(Task requirements): Pictures are to be omitted; everything else in the data must be transcribed exactly.

========================================================================

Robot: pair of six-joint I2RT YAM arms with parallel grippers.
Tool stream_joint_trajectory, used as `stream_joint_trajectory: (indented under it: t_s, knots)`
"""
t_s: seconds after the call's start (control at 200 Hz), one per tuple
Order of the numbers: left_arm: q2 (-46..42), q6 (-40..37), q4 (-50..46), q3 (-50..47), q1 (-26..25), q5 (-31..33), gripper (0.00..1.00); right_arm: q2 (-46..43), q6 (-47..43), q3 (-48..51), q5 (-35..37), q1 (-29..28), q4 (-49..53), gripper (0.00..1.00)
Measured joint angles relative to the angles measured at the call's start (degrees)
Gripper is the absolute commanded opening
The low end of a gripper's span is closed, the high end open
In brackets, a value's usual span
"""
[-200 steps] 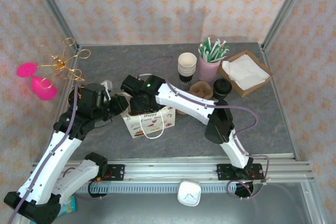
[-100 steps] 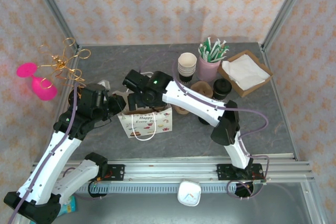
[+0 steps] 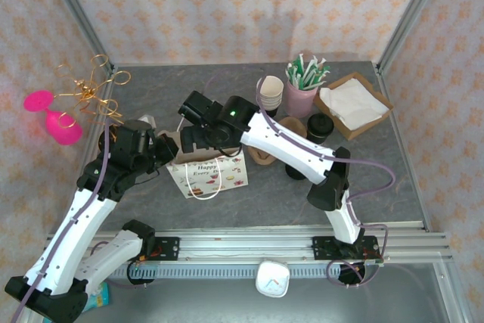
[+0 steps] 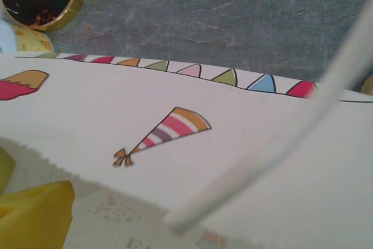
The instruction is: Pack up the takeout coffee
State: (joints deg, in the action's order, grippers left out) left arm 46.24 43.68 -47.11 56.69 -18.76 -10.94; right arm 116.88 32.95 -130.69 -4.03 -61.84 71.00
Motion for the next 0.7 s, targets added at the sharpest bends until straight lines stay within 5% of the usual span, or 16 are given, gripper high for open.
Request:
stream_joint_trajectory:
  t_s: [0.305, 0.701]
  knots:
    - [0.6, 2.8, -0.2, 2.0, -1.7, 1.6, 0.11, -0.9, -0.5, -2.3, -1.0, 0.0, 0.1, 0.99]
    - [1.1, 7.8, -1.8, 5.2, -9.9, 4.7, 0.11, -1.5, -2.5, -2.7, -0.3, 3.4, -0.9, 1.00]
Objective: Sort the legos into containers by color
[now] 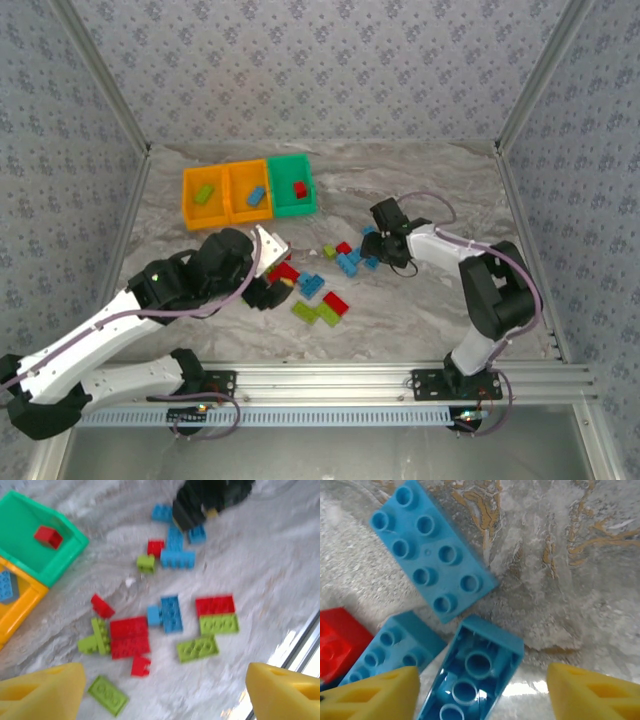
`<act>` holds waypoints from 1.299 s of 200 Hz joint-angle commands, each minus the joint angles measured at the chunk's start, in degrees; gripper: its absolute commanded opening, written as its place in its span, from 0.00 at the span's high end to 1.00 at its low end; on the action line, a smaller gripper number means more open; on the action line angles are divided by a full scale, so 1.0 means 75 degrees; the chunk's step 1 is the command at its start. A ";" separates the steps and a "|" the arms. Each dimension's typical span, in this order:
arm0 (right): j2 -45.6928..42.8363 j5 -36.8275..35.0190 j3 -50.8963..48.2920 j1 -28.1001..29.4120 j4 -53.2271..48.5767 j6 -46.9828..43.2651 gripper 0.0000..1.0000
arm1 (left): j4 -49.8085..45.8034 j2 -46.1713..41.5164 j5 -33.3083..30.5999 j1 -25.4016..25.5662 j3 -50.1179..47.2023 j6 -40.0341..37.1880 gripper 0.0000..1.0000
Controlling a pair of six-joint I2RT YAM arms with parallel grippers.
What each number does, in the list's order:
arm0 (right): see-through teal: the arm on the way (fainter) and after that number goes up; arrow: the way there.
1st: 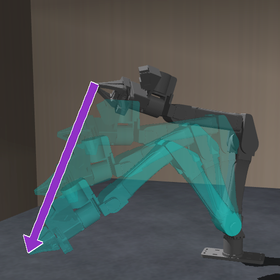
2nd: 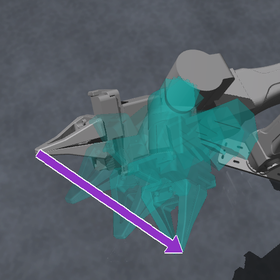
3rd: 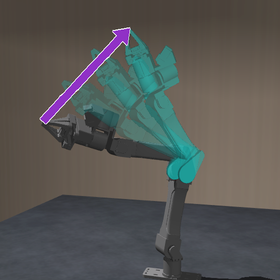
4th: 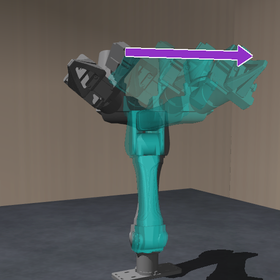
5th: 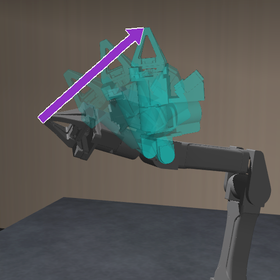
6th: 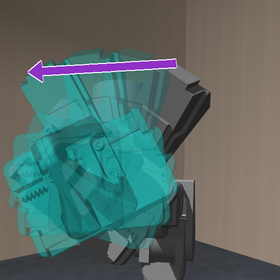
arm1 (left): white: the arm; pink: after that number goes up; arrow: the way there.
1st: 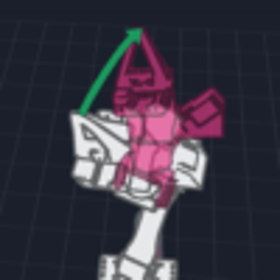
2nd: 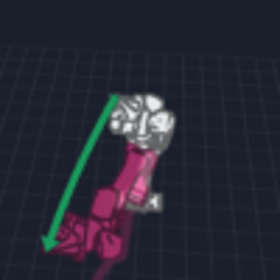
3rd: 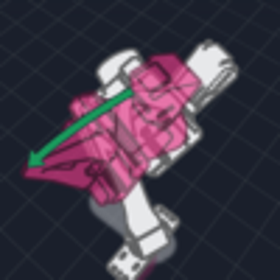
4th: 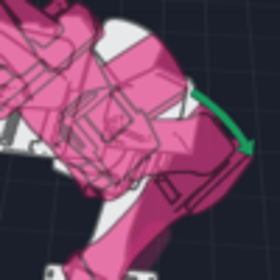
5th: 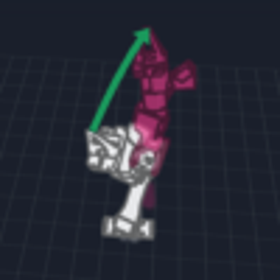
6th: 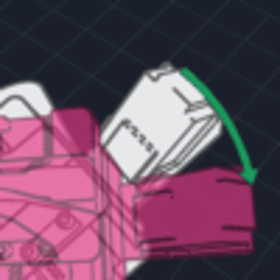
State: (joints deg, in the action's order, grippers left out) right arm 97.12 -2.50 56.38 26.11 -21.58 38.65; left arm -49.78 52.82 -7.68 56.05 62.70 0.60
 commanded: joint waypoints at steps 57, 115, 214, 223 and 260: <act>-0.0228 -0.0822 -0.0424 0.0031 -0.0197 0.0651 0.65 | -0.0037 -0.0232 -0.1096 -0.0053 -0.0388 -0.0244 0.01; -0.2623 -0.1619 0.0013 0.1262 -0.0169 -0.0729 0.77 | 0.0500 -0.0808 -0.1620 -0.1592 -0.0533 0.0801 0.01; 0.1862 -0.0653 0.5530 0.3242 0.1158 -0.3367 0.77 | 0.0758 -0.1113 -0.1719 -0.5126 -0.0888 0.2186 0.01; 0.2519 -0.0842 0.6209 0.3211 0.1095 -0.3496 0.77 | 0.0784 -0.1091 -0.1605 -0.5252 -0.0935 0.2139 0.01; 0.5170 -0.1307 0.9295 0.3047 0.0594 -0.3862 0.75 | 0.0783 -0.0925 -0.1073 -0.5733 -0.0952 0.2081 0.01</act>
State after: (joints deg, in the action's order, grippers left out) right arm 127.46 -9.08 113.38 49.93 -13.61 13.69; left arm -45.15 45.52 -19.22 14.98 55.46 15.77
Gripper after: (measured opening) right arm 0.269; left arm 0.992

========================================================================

(Task solution):
Robot: pair of six-joint I2RT YAM arms with parallel grippers.
Tool stream_joint_trajectory, used as `stream_joint_trajectory: (indented under it: t_s, knots)`
"""
t_s: seconds after the call's start (control at 200 Hz), one per tuple
Order of the numbers: left_arm: q2 (-46..42), q6 (-40..37), q4 (-50..46), q3 (-50..47), q1 (-26..25), q5 (-31..33), gripper (0.00..1.00); right_arm: q2 (-46..43), q6 (-47..43), q3 (-48..51), q5 (-35..37), q1 (-29..28), q4 (-49..53), gripper (0.00..1.00)
Measured joint angles relative to the angles measured at the call's start (degrees)
Gripper is the absolute commanded opening
The low end of a gripper's span is closed, the high end open
In brackets, a value's usual span
"""
[-200 steps] 
[-100 steps] 
[+0 steps] 
[+0 steps] 
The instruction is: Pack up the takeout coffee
State: (joints deg, in the action's order, grippers left out) left arm 46.24 43.68 -47.11 56.69 -18.76 -10.94; right arm 116.88 32.95 -130.69 -4.03 -61.84 71.00
Motion for the next 0.7 s, targets added at the sharpest bends until straight lines stay within 5% of the usual span, or 16 are given, gripper high for open.
Request:
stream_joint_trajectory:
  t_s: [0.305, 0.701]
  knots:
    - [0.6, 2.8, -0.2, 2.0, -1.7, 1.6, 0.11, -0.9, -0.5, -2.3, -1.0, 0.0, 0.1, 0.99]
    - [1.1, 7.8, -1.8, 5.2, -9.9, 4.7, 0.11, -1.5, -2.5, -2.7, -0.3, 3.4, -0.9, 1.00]
Objective: Sort the legos into containers by color
[now] 
`<act>` holds waypoints from 1.299 s of 200 Hz joint-angle commands, each minus the joint angles measured at the chunk's start, in degrees; gripper: its absolute commanded opening, written as its place in its span, from 0.00 at the span's high end to 1.00 at its low end; on the action line, a smaller gripper number means more open; on the action line angles are divided by a full scale, so 1.0 means 75 degrees; the chunk's step 1 is the command at its start. A ";" separates the steps and a "|" the arms. Each dimension's typical span, in this order:
arm0 (right): j2 -45.6928..42.8363 j5 -36.8275..35.0190 j3 -50.8963..48.2920 j1 -28.1001..29.4120 j4 -53.2271..48.5767 j6 -46.9828..43.2651 gripper 0.0000..1.0000
arm1 (left): j4 -49.8085..45.8034 j2 -46.1713..41.5164 j5 -33.3083..30.5999 j1 -25.4016..25.5662 j3 -50.1179..47.2023 j6 -40.0341..37.1880 gripper 0.0000..1.0000
Controlling a pair of six-joint I2RT YAM arms with parallel grippers.
What each number does, in the list's order:
arm0 (right): see-through teal: the arm on the way (fainter) and after that number goes up; arrow: the way there.
1st: 
2nd: 
3rd: 
4th: 
5th: 
6th: 
arm1 (left): white: the arm; pink: after that number goes up; arrow: the way there.
1st: 
2nd: 
3rd: 
4th: 
5th: 
6th: 
State: (joints deg, in the action's order, grippers left out) right arm 97.12 -2.50 56.38 26.11 -21.58 38.65; left arm -49.78 52.82 -7.68 56.05 62.70 0.60
 commanded: joint waypoints at steps 57, 115, 214, 223 and 260: <act>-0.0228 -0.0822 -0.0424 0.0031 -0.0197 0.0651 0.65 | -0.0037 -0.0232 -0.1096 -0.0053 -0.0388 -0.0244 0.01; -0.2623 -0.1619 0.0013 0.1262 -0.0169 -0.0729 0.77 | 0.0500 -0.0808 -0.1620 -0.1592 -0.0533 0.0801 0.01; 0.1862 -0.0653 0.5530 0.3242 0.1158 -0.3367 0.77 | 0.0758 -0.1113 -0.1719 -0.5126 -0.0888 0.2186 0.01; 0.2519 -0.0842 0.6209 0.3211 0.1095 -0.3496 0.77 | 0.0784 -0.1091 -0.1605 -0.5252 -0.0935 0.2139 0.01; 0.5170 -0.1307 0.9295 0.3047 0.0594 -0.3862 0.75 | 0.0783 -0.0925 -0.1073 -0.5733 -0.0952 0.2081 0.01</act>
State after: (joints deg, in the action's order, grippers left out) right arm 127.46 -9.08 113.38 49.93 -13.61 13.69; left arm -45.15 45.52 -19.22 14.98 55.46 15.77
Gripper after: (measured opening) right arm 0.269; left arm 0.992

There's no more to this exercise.